Dirigido por Robert Wise, “Helena de Tróia” (1956) foca nos eventos que culminaram na Guerra de Troia, centrando-se no controverso romance entre Helena, rainha de Esparta, e o príncipe troiano Péricles. O filme acompanha a fuga do casal, a reação dos reinos gregos e o prolongado cerco à cidade, incluindo o icônico episódio do Cavalo de Troia. Embora mantenha os principais elementos da narrativa clássica, a produção dá ênfase ao romance e suaviza o caráter místico presente nos poemas de Homero. Produzido na Itália com cenários grandiosos e um vasto elenco de figurantes, o longa foi uma das ambiciosas superproduções históricas dos anos 1950. Críticas da época elogiaram a escala das batalhas e o espetáculo visual, mas lamentaram o enfraquecimento do drama humano. Décadas depois, o British Film Institute reavaliou o filme de forma mais positiva, destacando sua elegância visual e sua influência em adaptações posteriores, como “Tróia” (2004). “Helena de Tróia” é hoje reconhecido como uma importante versão cinematográfica da Guerra de Troia anterior à era dos blockbusters modernos.

Tróia (2004): Uma visão realista do conflito épico

Com um elenco estelar que inclui Brad Pitt como Aquiles, Eric Bana como Heitor e Orlando Bloom como Péricles, “Tróia” (2004) oferece uma abordagem mais realista da Guerra de Troia.
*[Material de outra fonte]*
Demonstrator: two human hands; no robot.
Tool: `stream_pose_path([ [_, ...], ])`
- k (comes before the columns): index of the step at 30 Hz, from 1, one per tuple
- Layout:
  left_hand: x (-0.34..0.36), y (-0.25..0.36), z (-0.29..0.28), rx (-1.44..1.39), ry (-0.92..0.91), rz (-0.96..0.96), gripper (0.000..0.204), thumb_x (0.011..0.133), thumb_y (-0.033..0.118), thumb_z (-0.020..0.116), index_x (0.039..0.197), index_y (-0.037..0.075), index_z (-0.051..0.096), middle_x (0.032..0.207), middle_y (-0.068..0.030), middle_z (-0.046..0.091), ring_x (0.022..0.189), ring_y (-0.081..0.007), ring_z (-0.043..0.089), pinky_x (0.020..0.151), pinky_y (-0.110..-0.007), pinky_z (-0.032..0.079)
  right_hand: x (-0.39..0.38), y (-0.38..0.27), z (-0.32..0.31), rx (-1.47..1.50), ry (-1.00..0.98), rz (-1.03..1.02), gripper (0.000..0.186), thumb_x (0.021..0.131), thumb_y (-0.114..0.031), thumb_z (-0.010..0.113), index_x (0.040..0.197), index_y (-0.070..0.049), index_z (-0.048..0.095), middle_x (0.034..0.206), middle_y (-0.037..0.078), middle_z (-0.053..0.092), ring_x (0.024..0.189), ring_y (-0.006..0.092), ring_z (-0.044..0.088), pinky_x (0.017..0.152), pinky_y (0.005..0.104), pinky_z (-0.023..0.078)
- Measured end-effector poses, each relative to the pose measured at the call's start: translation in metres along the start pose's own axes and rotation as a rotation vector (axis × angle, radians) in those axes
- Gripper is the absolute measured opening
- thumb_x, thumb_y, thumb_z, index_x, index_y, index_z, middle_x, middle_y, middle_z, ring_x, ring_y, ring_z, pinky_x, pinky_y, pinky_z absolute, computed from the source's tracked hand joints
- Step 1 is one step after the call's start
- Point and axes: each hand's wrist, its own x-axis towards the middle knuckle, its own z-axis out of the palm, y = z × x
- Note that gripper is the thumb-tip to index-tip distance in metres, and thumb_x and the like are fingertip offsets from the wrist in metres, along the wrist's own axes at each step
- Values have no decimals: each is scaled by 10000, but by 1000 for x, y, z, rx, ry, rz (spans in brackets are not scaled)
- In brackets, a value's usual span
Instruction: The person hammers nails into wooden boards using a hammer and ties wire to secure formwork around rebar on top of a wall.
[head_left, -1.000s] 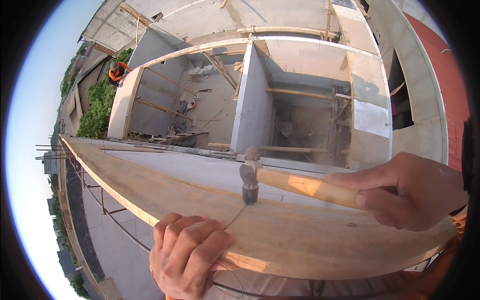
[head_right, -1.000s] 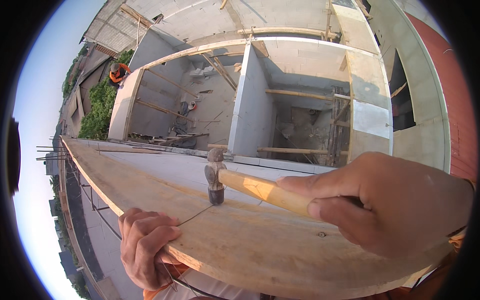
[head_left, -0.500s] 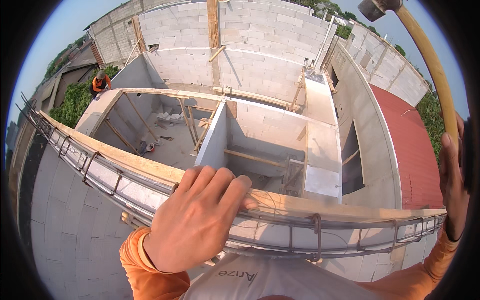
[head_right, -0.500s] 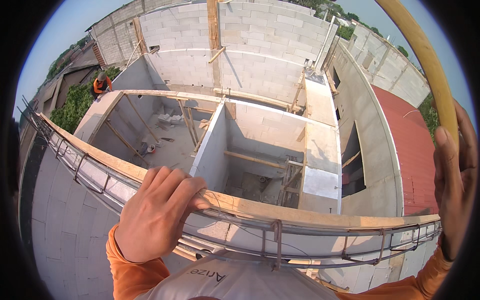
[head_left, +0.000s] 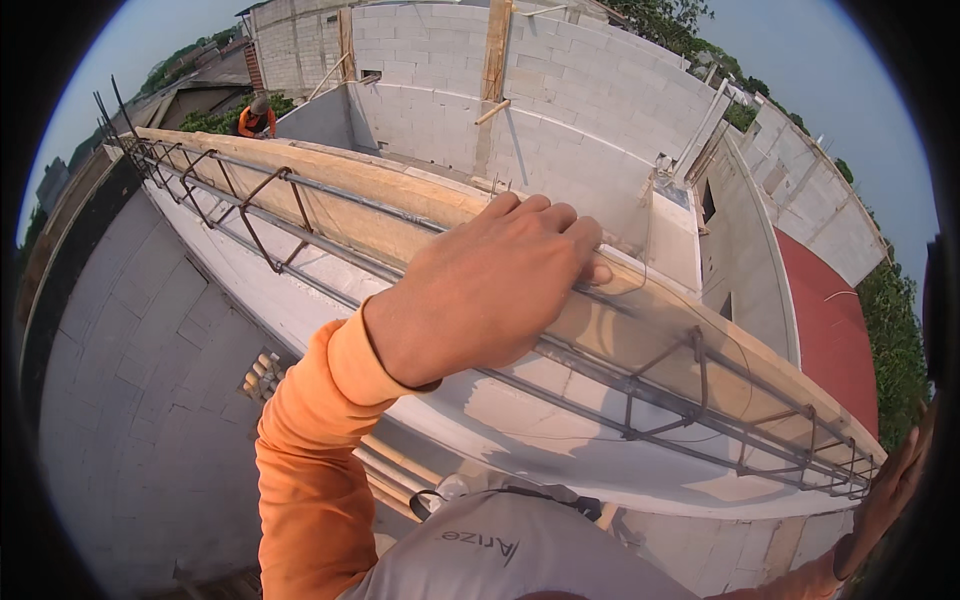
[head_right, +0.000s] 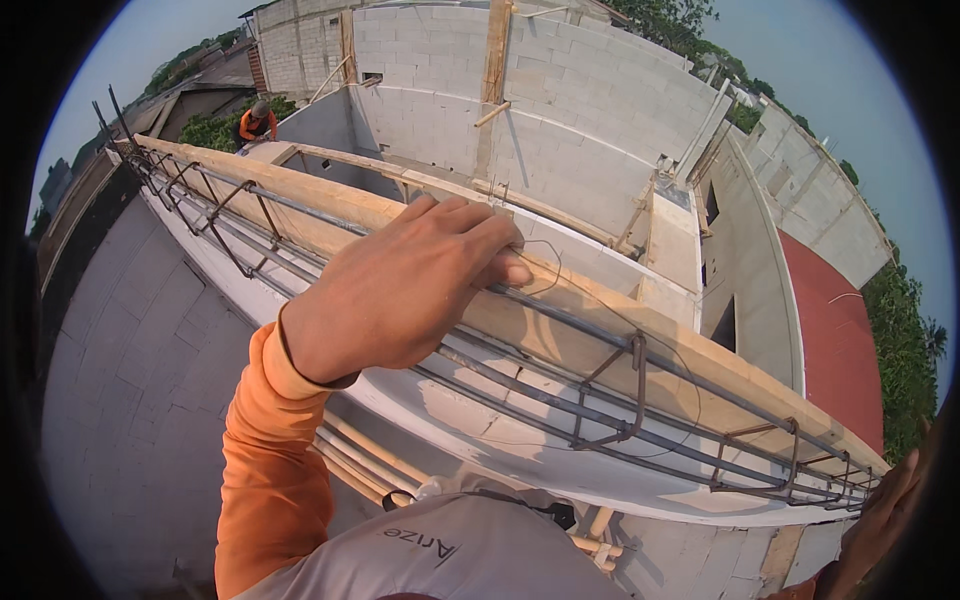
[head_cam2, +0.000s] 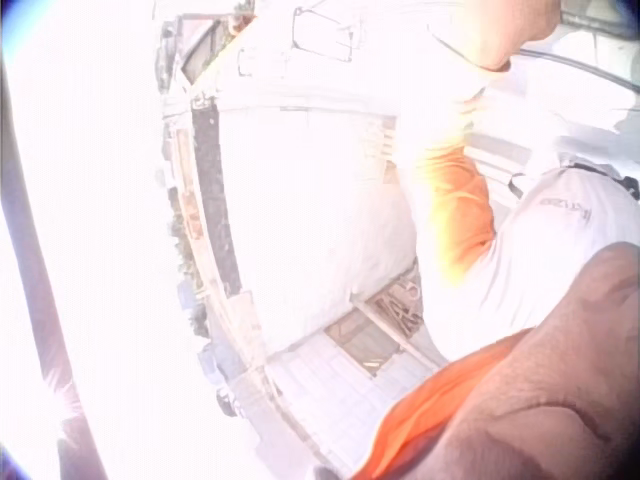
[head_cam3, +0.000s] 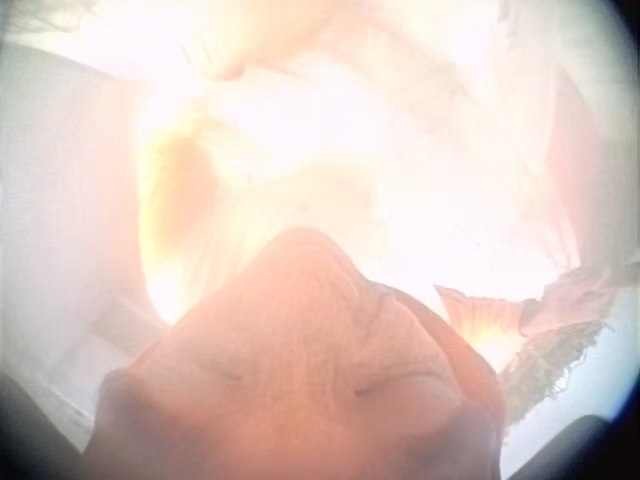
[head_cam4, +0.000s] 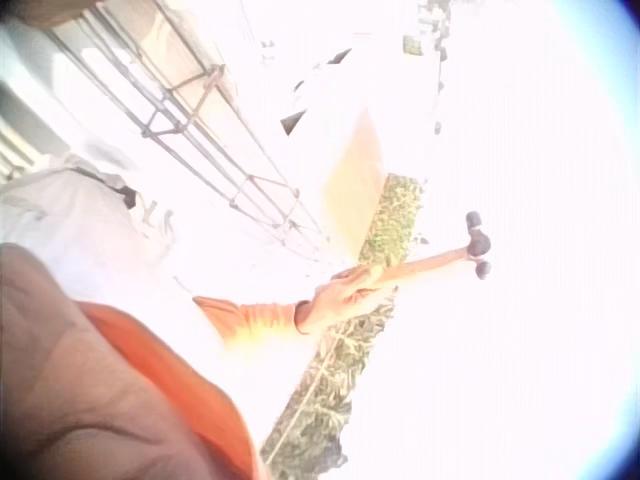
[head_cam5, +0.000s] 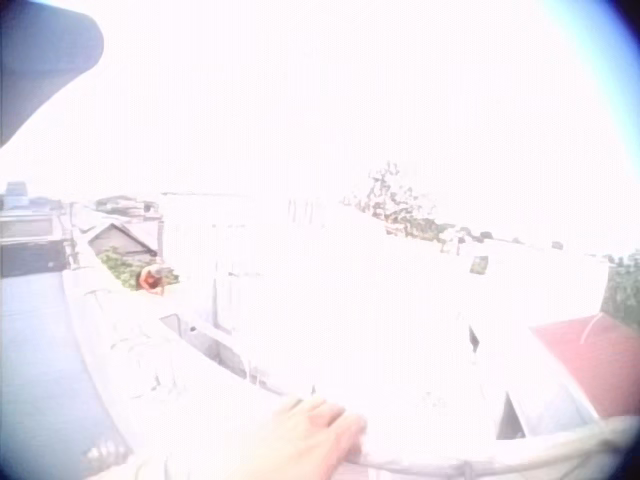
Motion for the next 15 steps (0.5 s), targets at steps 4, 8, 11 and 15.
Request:
stream_pose_path([
  [4,3,10,3,-32,56,-91,197,1027,110,523,1083,-58,611,997,-229,637,959,-415,601,861,-423,464,-1,51,-18,-366,134,-211,325,1108,-227,490,1303,-1,617,742,-35,396,671,67,349,580,252,303],
  [8,2,13,12,-82,135,-94,242,1040,169,517,1083,-61,581,944,-246,626,878,-434,585,801,-414,471,4,66,4,-146,-27,-34,374,1092,-322,512,1215,1,655,844,65,660,794,143,611,759,317,495],
  [11,3,13,16,-112,138,-55,233,1034,167,529,1088,-56,571,921,-240,614,867,-431,573,794,-416,461,11,83,-3,-107,-65,-116,452,1071,-409,533,1161,9,678,984,117,748,975,192,696,904,341,506],
  [15,6,11,9,-65,20,-65,242,1031,151,547,1163,-48,587,988,-219,633,916,-412,593,847,-405,472,18,110,13,-62,-109,-124,443,1062,-425,542,1122,-11,687,970,123,748,955,202,697,857,354,511],
])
O roteiro minimiza a intervenção divina e unifica eventos de diferentes partes do Ciclo Troiano em uma narrativa contínua, com foco no confronto entre Aquiles e Heitor, sem deixar de lado o romance entre Péricles e Helena como estopim do conflito. Lançado em 2004, o filme dividiu a crítica, mas obteve grande sucesso de público, tornando-se a adaptação mais popular da Guerra de Troia. A produção foi elogiada pela escala das batalhas, pela direção de arte e pela atuação de Eric Bana. Críticos apontaram que a abordagem realista e romântica sacrificou parte da complexidade da epopeia homérica. Ainda assim, “Tróia” consolidou-se como a adaptação mais influente e acessível da Guerra de Troia para o público contemporâneo.

Esses três filmes, com suas diferentes abordagens e ênfases, servem como excelentes pontos de partida para quem deseja explorar a riqueza dos épicos homéricos e entender seu impacto duradouro na cultura e na arte ocidental.